The Great Plague

The public reaction to the Great Plague of 1665-1666 has some important lessons for us today.

The Great Plague book cover
Recently I’ve been reading an interesting book about the Great Plague, the plague which terrorized London (and much of England) in the period 1665-1666.

Widely believed to be bubonic plague spread by fleas from the black rat, rattus rattus[1], it killed most of the people it infected, was highly contagious, and wiped out a large proportion of the population.
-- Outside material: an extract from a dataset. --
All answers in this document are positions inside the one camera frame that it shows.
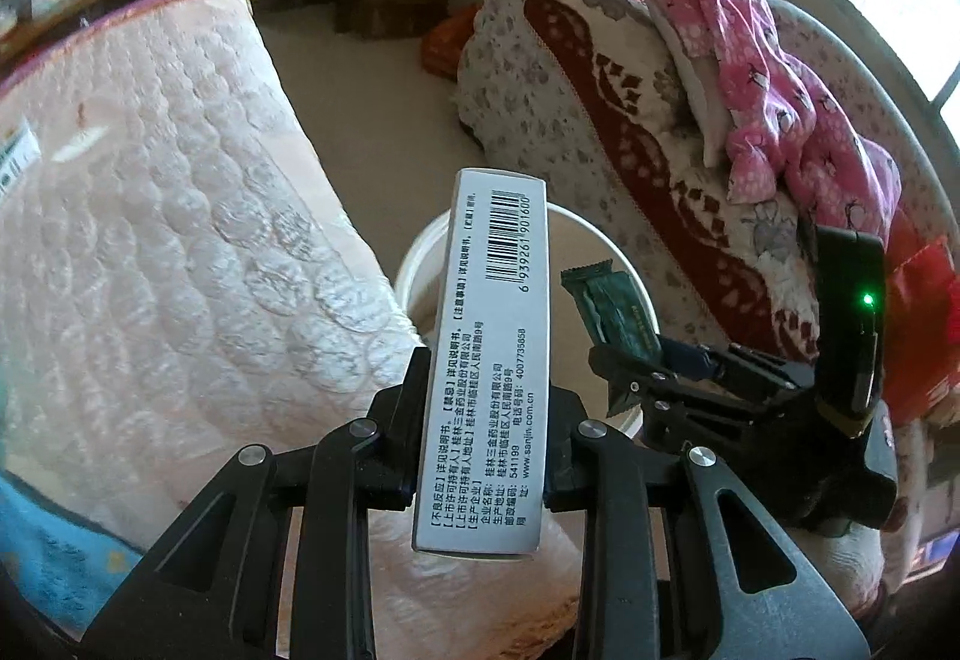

Medicine has changed a lot since then.

But people haven’t.

  • Fear of contagion lead people to one of four actions. They would either (a) take no precautions whatsoever and live riotously, believing death inevitable, or (b) live in total seclusion, or (c) not become a total recluse, but take extreme care in public places, or (d) flee.
  • There were tremendous incentives for local authorities to under-report the plague, because of the effect that being associated with the plague would have on trade.
  • Political will to take preventative measures diminished between plague outbreaks. Pest houses — built to quarantine actual and suspected victims — were mainly built when the threat was evident. It was difficult to raise money at other times.
  • Quarantine — either legally or self imposed — often failed because the quarantined people lacked the means to provide for themselves if confined to their homes. Quarantining of goods and travelers was effective, however.
  • Taxation was a problem. Special taxes were raised to help bury the dead and pay to look after the sick, but because the people being taxed had fled the affected area, the taxes were impossible to collect.
  • Gatherings in public places were recognized as a risk and banned.
  • Both goods and people from suspected plague areas were rejected, resulting in a major disruption in trade.

Will people react differently in the next pandemic? I doubt it.

The Great Plague is a dry book but an interesting read.


[1] The black rat may have gotten a bad rap. There weren’t any extra deaths reported in the rat population during this period, so the theory that rat fleas carrying the plague moved to humans when their rat host died is not supported by the evidence. There’s really a lot about the plague outbreak we don’t know: there’s even doubt about whether it was bubonic plague or viral hemorrhagic fever.